Questo è il caso di "If I Should Fall To The Field" di Steve Von Till (già membro dei Neurosis).
Infatti, nonostante avessi tratto una serie eterogenea di belle sensazioni già dal prima ascolto, solo oggi mi sono reso conto che non avevo compreso del tutto la sua tragica bellezza. Riascoltandolo col sostegno della memoria degli ascolti iniziali mi si è stretto il cuore in gola in piú occasioni.
In generale colpisce e cattura la voce greve, profonda, lirica di Von Till, capace di sviluppare splendide melodie. E nel farlo evidenzia una disarmante semplicità.
Tutte le ballate sono essenziali, prive di inutili orpelli. Protagonisti la sua voce e una chitarra, mentre a volte affiorano un organo, un banjo, una chitarra elettrica o un violino.
Il brano iniziale (Breathe), ad esempio, evolve naturalmente attraverso l'intreccio del suono lieve di un organo con una voce lacerante ed una chitarra acustica. Il brano seguente (To the field), forse il piú bello del disco, è caratterizzato da un crescendo melodico accompagnato in chiusura da basso, batteria e chitarra elettrica.
Tutti i brani sono composti da Von Till, ad eccezione della meravigliosa "Running Dry" di Neil Young e del tradizionale "Am I Born To Die".

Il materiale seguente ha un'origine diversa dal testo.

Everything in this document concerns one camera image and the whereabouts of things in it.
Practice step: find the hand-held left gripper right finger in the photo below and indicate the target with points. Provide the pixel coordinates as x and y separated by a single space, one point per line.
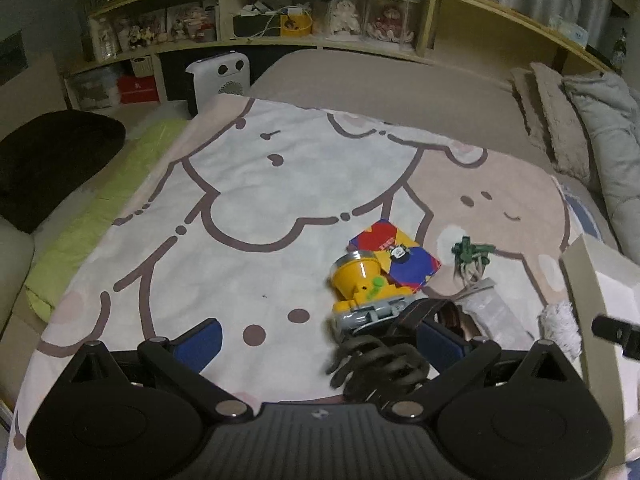
440 340

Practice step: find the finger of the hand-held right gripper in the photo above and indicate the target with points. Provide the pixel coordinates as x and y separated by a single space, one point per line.
612 332

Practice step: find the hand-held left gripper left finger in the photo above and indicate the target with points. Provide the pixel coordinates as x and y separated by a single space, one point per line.
202 342

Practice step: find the beige storage box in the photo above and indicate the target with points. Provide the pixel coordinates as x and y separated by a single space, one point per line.
585 280

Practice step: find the green toy plane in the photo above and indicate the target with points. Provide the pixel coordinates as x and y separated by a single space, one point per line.
467 252

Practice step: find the red yellow blue card box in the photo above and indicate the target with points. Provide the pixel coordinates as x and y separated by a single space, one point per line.
400 255

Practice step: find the yellow toy with grey base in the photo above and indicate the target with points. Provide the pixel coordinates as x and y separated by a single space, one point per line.
352 275

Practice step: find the white fluffy cloth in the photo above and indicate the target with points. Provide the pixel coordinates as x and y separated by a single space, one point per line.
560 322

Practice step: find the clear plastic bag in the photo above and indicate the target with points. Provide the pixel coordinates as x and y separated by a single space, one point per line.
492 310

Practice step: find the cartoon printed blanket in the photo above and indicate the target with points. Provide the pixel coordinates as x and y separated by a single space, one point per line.
250 185

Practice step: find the light green blanket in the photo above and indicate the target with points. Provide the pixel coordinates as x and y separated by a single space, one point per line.
100 210

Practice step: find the grey quilted comforter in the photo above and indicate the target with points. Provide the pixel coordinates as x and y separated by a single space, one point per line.
610 130

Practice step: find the large fuzzy beige pillow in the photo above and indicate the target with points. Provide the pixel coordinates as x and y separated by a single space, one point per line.
555 115

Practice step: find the black cushion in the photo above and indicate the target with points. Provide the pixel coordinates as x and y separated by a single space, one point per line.
50 160

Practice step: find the small fuzzy beige pillow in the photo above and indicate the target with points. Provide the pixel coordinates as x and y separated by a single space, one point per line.
522 105

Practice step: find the beige bed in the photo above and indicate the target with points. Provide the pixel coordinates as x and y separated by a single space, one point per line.
375 90

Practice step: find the white fan heater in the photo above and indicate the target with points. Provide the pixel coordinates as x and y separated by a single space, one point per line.
220 77

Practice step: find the clear storage bin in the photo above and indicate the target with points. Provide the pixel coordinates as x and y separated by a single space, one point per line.
90 90

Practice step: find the white slotted basket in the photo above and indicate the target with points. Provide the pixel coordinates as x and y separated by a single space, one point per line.
141 66

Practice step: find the tissue pack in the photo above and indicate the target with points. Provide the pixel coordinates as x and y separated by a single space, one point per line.
565 27

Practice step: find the small figurines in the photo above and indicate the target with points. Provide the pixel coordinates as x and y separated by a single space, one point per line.
137 35

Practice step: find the wooden headboard shelf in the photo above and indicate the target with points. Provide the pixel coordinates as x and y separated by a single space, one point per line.
430 25

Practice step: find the clear jar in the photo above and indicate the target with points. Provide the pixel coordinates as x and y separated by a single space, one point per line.
105 40

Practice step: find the black box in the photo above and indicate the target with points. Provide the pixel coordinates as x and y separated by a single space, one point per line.
255 25

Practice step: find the red doll in clear case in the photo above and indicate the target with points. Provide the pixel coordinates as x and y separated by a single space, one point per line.
387 20

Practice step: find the yellow container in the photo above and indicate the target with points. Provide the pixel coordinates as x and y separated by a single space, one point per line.
295 22

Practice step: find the cream doll in clear case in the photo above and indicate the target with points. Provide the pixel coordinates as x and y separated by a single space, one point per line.
345 15

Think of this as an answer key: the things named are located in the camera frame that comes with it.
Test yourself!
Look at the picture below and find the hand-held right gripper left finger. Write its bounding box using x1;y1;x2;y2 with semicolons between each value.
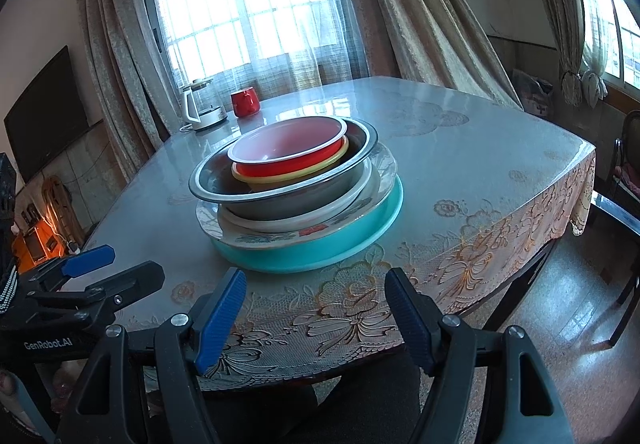
52;268;248;444

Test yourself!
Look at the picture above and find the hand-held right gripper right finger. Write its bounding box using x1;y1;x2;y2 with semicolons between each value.
385;268;576;444

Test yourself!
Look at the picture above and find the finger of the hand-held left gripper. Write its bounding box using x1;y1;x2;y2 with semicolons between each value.
27;245;117;292
25;261;166;327

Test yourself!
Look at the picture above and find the small white floral plate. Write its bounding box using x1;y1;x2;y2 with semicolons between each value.
217;159;376;233

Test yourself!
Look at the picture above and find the teal plate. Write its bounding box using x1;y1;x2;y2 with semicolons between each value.
209;174;405;274

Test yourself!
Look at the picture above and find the stainless steel bowl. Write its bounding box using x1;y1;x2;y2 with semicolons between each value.
188;117;378;221

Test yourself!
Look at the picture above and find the yellow bowl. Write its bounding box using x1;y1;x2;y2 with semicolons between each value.
231;137;349;185

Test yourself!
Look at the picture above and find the large white red-print plate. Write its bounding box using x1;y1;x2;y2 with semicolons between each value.
196;141;398;250

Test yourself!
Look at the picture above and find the red bowl with white inside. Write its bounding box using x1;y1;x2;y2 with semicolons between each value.
227;115;349;177

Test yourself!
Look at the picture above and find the orange box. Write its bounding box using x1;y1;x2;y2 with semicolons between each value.
11;219;57;272

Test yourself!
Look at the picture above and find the person's dark trouser leg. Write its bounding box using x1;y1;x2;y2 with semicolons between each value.
200;349;426;444

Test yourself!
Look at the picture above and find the lace floral tablecloth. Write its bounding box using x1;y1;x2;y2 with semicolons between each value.
82;76;598;392

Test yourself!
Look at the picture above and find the glass electric kettle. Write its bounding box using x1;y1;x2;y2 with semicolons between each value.
179;78;228;134

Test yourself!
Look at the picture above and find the red mug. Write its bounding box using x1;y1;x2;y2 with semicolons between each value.
230;87;260;118

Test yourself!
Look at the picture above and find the dark wooden chair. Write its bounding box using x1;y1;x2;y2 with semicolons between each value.
590;191;640;347

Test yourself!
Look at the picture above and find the pink plastic bag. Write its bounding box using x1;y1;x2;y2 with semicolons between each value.
514;68;555;119

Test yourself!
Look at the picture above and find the sheer white curtain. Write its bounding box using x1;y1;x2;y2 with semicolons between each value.
132;0;371;92

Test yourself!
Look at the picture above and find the dark round-back chair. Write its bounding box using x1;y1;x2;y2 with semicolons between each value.
612;110;640;205

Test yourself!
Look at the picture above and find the side window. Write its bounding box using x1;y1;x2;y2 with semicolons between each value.
567;0;640;90

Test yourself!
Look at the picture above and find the braided grey cable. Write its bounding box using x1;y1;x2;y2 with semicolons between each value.
0;257;17;315

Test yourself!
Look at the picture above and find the black wall television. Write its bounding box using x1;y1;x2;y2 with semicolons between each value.
4;44;92;182

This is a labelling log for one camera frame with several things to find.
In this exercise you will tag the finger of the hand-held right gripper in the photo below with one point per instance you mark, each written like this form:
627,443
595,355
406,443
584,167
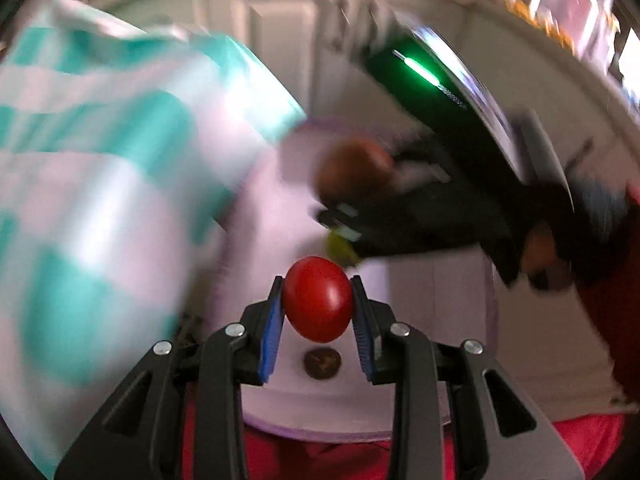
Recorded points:
420,157
395,230

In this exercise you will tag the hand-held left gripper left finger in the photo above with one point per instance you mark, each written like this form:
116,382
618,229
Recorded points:
269,330

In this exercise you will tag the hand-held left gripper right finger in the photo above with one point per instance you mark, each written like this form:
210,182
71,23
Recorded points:
364,332

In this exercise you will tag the red cherry tomato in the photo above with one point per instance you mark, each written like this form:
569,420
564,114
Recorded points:
318,299

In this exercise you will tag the green tomato with stem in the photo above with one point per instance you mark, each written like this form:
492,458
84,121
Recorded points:
341,250

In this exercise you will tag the reddish brown round fruit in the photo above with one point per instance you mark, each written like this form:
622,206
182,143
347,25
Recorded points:
354,170

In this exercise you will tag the white box with purple rim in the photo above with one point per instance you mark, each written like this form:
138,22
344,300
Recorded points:
260,260

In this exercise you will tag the person's right hand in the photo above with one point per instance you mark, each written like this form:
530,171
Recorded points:
545,252

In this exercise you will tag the dark brown walnut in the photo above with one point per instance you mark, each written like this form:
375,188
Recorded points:
322,363

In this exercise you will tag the red cloth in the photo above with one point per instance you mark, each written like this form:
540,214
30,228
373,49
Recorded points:
320,460

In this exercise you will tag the white cabinet door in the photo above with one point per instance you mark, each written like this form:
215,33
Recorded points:
280,45

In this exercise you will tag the teal and white checkered tablecloth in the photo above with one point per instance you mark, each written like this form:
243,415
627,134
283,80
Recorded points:
115,170

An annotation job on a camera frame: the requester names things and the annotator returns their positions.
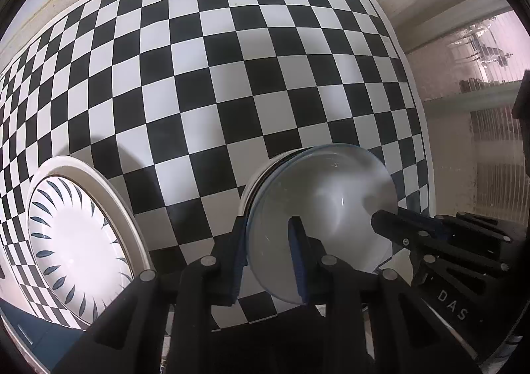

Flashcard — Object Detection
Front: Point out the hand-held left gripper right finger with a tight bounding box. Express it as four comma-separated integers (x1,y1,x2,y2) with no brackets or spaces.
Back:
288,216,483,374

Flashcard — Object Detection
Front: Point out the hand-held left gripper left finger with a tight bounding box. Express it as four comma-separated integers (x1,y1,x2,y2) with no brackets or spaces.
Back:
52,214,249,374

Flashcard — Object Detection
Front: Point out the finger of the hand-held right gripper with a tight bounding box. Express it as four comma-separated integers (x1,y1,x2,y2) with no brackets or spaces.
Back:
397,208,513,243
371,210,510,274

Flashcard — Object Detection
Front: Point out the clear glass bowl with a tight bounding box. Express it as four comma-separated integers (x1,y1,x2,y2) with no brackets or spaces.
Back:
245,143,397,304

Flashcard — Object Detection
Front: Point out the plain white bowl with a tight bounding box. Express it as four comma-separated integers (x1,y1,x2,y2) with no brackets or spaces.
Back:
239,148,315,217

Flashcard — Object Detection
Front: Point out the white plate with grey flower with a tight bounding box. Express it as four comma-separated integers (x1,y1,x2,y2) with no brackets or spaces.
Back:
25,155,153,331

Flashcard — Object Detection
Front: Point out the white plate with leaf pattern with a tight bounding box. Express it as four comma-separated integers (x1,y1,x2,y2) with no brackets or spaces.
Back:
27,175,135,319

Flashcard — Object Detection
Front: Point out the white slatted radiator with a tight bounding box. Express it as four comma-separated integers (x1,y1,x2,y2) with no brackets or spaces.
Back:
470,107,528,221

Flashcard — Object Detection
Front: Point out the window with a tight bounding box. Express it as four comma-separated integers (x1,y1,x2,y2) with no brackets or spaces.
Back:
447,10,530,87

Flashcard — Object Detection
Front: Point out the black and white checkered tablecloth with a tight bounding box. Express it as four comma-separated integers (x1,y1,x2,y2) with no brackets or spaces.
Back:
0,0,435,333

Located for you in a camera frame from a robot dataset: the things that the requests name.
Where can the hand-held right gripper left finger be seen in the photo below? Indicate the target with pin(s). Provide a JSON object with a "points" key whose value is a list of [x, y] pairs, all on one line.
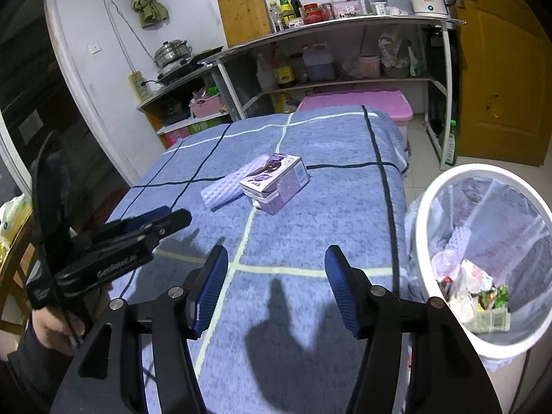
{"points": [[209, 293]]}

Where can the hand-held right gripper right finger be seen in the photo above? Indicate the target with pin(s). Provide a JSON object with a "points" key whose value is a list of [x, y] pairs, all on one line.
{"points": [[343, 293]]}

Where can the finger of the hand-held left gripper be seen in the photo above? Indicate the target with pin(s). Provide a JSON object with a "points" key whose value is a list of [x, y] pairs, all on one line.
{"points": [[138, 220], [170, 224]]}

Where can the lavender foam sheet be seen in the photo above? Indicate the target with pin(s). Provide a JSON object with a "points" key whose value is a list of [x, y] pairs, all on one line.
{"points": [[220, 194]]}

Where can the clear plastic wrapper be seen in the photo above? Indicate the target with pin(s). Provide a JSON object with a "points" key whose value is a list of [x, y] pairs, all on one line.
{"points": [[444, 263]]}

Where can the purple carton box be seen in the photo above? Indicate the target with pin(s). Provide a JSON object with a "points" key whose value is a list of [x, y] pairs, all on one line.
{"points": [[276, 181]]}

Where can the white paper bag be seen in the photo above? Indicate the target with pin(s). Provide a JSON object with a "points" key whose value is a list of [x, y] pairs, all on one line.
{"points": [[461, 306]]}

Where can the white round bin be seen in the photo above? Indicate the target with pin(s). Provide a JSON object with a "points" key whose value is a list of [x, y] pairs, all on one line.
{"points": [[435, 189]]}

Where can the yellow green wrapper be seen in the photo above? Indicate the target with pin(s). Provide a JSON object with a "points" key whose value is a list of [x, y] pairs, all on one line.
{"points": [[491, 321]]}

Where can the green snack packet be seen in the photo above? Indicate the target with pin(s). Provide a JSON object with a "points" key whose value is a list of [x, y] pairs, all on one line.
{"points": [[498, 295]]}

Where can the clear plastic bin liner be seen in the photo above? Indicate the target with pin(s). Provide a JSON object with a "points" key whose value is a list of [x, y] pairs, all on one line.
{"points": [[487, 207]]}

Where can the person's left forearm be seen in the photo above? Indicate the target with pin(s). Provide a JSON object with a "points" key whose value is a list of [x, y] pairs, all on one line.
{"points": [[30, 375]]}

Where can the person's left hand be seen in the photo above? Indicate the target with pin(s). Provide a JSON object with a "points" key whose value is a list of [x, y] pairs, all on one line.
{"points": [[49, 327]]}

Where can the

Il pezzo che conclude l'album (The Harpy) è davvero affascinante e particolare. Si tratta di una poesia di Robert W. Service recitata dal nonno di Steve Von Till e registrata nel 1961. Il fruscio del nastro, la voce di Louis A. Von Till che sa di antico, l'ingresso discreto degli strumenti sulla voce recitante (hammond, basso e chitarra) riescono a trasportare la mente indietro nel tempo, in un'America che (forse) non c'è piú.